Exercise description: Among the entries below, please repeat exactly and only the lines from the line containing "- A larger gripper" to the line containing "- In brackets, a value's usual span", both lines included.
(Given data begins)
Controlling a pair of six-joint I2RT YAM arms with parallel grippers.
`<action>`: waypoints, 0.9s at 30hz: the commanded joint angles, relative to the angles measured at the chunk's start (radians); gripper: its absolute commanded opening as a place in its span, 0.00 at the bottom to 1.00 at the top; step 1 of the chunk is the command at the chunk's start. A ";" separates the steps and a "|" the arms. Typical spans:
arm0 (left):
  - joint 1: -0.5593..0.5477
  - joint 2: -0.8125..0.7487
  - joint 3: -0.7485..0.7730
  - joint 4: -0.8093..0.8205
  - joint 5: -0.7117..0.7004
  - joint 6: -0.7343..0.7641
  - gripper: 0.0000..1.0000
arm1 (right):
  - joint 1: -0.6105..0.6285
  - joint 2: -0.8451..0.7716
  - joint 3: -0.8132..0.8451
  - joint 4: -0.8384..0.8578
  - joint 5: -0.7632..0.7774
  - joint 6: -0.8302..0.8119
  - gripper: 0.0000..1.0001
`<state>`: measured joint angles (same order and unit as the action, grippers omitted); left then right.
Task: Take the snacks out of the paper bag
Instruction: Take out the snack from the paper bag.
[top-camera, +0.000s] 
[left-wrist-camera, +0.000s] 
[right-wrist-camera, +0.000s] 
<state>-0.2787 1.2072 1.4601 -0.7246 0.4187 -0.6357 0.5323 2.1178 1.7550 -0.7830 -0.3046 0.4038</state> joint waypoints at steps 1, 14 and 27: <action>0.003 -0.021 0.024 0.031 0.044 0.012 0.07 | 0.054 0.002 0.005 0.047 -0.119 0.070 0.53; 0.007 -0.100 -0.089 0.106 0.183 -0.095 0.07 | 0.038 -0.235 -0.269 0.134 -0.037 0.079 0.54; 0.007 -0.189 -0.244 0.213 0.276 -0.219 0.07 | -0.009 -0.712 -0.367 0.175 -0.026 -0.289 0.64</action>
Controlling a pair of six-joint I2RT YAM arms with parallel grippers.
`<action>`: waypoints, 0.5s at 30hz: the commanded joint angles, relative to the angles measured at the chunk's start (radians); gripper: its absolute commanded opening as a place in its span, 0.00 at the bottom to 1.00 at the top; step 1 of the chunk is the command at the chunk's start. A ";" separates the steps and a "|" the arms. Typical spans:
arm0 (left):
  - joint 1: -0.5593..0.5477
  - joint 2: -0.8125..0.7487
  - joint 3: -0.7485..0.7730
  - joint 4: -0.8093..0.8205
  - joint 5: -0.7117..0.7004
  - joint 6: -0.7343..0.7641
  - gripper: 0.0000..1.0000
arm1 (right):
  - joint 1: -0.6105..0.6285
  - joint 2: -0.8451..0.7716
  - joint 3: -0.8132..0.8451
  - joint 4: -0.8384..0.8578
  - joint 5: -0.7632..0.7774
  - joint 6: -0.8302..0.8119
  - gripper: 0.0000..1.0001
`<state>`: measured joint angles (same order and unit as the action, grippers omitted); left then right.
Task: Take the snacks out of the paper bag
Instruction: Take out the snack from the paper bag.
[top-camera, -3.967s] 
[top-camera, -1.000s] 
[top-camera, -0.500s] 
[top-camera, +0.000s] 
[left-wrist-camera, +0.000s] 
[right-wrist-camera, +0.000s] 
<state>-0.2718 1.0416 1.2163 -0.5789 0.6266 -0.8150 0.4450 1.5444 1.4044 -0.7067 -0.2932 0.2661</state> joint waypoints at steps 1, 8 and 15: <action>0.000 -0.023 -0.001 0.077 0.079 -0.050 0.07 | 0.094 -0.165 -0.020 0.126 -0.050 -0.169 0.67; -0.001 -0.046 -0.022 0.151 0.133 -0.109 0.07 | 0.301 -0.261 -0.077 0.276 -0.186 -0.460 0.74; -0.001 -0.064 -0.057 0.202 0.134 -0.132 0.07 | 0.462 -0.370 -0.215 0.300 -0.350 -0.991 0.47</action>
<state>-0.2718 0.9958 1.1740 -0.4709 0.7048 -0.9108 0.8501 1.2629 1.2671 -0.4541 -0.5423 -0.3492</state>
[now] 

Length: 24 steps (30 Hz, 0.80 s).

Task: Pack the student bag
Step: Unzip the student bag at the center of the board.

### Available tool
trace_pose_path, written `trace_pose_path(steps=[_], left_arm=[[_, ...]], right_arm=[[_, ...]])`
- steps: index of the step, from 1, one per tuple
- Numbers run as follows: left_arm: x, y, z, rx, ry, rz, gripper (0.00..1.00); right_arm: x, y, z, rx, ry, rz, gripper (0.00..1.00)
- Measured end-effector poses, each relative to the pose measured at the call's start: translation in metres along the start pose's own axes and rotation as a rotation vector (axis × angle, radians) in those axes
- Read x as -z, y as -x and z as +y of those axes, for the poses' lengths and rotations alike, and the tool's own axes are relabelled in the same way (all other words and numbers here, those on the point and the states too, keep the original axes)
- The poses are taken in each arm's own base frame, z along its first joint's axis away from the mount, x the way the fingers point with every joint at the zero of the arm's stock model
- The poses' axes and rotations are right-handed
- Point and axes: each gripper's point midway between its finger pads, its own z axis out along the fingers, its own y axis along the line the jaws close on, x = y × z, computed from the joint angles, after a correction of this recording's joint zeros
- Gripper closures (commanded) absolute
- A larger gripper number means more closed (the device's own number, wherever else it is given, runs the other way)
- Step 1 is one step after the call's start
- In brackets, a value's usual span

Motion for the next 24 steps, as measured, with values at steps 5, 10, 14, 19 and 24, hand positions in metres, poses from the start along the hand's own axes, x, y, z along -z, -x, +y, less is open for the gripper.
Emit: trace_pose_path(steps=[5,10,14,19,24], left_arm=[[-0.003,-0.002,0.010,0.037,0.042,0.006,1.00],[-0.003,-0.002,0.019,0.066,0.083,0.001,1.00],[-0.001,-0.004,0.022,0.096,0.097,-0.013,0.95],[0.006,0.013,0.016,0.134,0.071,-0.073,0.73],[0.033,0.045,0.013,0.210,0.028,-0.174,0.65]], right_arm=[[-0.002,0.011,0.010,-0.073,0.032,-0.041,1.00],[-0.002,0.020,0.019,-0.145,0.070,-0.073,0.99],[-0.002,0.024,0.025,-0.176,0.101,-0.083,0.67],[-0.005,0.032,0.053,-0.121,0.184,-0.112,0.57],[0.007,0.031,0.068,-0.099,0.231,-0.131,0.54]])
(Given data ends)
Response to this exercise:
- A larger gripper number means more closed (the device's own number, wherever else it is given, runs the other way)
- Step 1 is one step after the call's start
- In brackets, a value's usual span

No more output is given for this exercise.